La minimización del dolor y la batalla legal

Otro eje del debate público ha sido la percepción del dolor de Noelia. En redes sociales, numerosos comentarios minimizaron su sufrimiento al observar que podía realizar algunas actividades cotidianas. Sin embargo, su expediente médico describe una paraplejia completa con secuelas permanentes: dolor neuropático, incontinencia, dependencia funcional y dificultades severas para la movilidad.

“Todos los días son horribles y dolorosos”, expresó la joven en sede judicial. Su testimonio pone de relieve una dimensión frecuentemente invisibilizada: el dolor crónico y la carga emocional asociada a la dependencia, que no siempre son evidentes desde fuera.

El proceso de Noelia estuvo marcado por una prolongada batalla judicial impulsada por su padre, con el apoyo de la Abogados Cristianos. Durante casi dos años, distintas instancias —incluido el Tribunal Europeo de Derechos Humanos— analizaron el caso, fallando de forma reiterada a favor de la joven.

Este conflicto también evidencia tensiones sobre quién tiene legitimidad para decidir en contextos de sufrimiento extremo.

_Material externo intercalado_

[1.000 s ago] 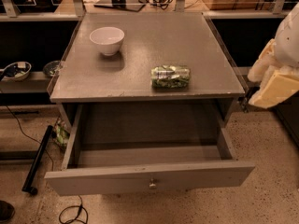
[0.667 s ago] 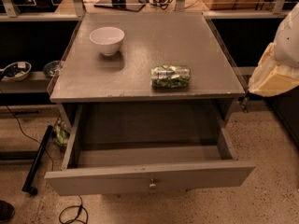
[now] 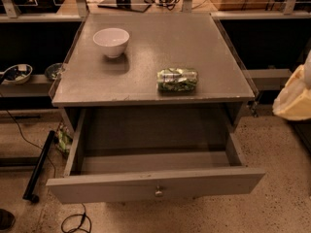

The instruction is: Close top drawer

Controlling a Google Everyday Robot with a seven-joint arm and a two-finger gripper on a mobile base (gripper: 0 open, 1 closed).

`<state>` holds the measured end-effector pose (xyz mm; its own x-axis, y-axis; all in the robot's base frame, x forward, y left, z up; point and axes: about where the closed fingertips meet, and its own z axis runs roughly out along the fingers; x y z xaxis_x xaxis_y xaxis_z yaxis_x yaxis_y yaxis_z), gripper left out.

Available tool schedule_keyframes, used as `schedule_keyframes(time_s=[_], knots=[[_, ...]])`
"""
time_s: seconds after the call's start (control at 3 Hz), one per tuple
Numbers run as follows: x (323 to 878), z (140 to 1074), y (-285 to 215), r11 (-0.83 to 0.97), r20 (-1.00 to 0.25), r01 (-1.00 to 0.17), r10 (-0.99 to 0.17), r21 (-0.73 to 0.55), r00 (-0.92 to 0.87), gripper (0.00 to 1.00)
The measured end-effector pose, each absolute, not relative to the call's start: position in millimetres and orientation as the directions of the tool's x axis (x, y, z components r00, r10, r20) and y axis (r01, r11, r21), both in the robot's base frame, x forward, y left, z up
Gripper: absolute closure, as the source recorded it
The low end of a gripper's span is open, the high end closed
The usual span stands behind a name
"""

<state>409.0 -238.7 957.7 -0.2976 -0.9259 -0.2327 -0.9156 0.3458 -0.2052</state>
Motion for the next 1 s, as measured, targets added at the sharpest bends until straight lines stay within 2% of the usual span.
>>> schedule_keyframes(time_s=[0.33, 1.0], knots=[[408.8, 881.2, -243.6, 0.377, -0.228, -0.914, -0.912, -0.148, -0.34, 1.0], [386.7, 856.9, -250.6, 0.404, -0.237, -0.909, -0.898, -0.104, -0.372, 1.0]])
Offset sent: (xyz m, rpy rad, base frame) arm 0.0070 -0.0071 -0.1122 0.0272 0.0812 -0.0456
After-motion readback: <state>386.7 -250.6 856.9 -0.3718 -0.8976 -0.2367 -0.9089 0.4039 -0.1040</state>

Desde una mirada de género, organizaciones especializadas advierten que las mujeres en situaciones de vulnerabilidad pueden enfrentar mayores niveles de control externo, incluso en decisiones íntimas y legalmente reconocidas.

Un caso que interpela a la sociedad

El perfil de Noelia es poco habitual en las estadísticas de eutanasia en España, donde predominan personas mayores con enfermedades oncológicas o degenerativas. Su juventud, su historia de violencia y salud mental, y la exposición mediática de su caso lo han convertido en un símbolo, aunque ella misma rechazó serlo: “Yo solo quiero irme en paz y dejar de sufrir”, declaró.

Más allá del debate sobre la eutanasia, su historia plantea preguntas urgentes sobre el tratamiento mediático del dolor, la ética en la difusión de información y el respeto a la autonomía personal. También obliga a reflexionar sobre cómo los prejuicios de género, la desinformación y la polarización pueden distorsionar realidades complejas y profundamente humanas.